SUPPLIED RECORDS below:

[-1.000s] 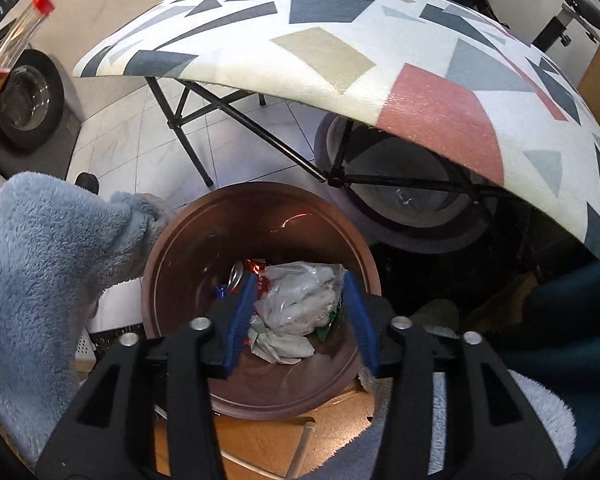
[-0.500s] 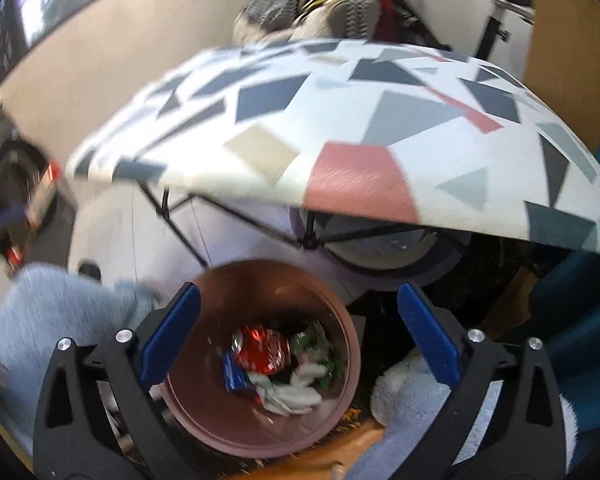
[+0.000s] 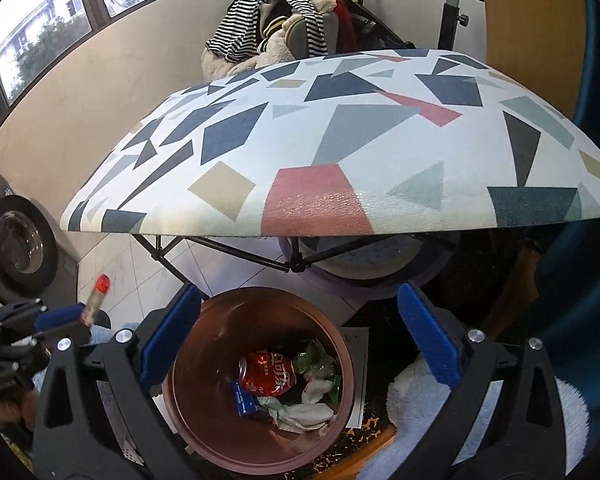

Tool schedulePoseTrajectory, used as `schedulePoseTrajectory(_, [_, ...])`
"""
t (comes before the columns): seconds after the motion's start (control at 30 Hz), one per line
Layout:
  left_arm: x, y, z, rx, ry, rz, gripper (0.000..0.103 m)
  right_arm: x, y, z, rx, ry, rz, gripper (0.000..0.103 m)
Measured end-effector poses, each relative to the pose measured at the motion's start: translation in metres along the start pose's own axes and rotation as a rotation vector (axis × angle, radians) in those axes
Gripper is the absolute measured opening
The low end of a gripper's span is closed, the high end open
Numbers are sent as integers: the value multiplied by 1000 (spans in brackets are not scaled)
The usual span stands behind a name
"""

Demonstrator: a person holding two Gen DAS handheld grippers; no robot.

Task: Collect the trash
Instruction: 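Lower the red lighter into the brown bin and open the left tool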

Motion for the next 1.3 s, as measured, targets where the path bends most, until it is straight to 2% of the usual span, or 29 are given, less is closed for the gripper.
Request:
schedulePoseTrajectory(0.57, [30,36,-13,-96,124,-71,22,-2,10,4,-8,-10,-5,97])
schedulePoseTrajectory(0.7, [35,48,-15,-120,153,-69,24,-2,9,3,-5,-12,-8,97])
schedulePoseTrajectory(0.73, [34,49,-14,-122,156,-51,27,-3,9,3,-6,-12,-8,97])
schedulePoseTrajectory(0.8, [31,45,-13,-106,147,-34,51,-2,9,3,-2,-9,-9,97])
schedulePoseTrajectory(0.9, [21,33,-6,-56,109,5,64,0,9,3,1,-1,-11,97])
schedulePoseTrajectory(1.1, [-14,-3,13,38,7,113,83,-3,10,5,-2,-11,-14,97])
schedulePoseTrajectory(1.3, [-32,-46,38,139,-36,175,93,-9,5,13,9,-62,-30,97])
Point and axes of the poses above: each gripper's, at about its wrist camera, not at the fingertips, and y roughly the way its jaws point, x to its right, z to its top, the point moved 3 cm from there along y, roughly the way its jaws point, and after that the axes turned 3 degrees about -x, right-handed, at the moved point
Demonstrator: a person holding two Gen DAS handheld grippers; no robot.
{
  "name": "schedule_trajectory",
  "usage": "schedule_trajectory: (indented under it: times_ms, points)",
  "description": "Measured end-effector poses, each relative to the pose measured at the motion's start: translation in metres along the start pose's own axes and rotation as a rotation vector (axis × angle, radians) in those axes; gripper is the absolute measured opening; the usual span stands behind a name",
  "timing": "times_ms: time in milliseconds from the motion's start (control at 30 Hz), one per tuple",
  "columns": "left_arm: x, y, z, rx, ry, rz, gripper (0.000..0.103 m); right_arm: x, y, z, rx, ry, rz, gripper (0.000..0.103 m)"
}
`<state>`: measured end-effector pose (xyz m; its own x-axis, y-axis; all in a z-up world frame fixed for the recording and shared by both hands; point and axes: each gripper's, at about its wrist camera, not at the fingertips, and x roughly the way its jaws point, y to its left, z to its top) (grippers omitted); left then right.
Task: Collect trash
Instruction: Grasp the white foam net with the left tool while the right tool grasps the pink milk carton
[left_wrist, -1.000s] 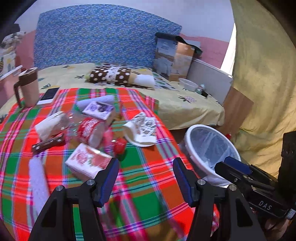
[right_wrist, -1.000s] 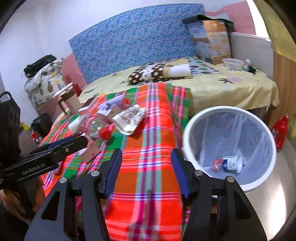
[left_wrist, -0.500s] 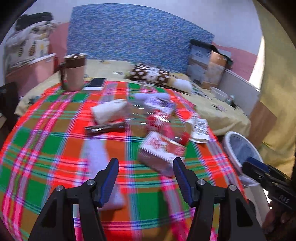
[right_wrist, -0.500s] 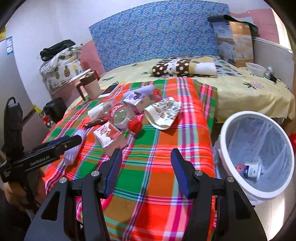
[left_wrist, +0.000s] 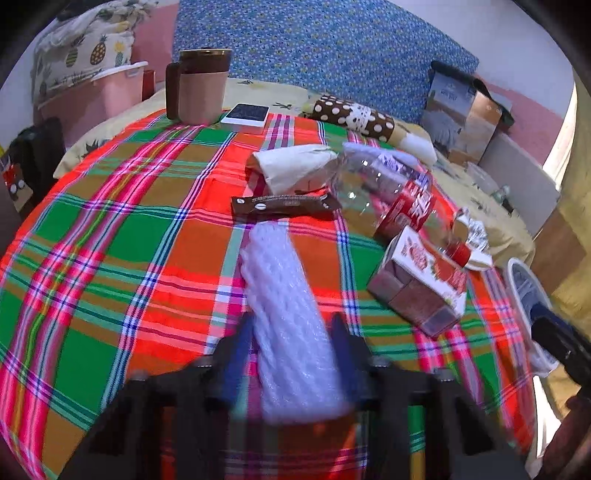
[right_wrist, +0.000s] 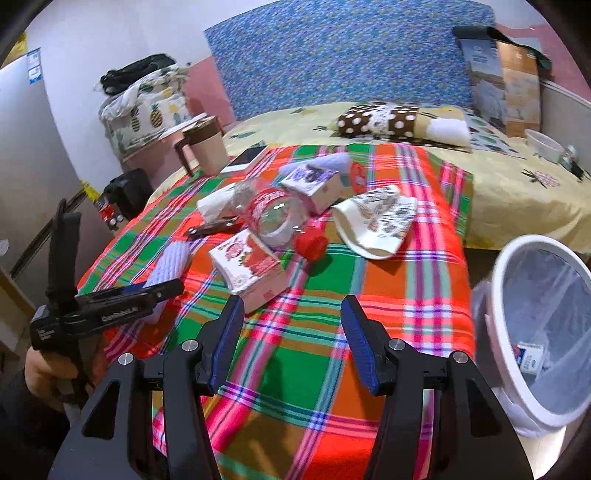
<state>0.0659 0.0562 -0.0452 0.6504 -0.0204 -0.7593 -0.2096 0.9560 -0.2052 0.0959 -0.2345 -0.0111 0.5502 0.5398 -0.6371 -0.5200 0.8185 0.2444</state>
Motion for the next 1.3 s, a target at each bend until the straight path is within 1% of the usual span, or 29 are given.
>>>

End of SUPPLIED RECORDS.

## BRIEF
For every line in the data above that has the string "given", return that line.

## THE COMPLETED TASK
Motion for the next 1.3 s, as measured, targets where the path bends most, until it is straight to 2% of the usual span, or 29 are given, less is closed for the gripper.
Motion for the next 1.3 s, a target at each bend until the straight path is within 1% of the usual span, or 29 are given.

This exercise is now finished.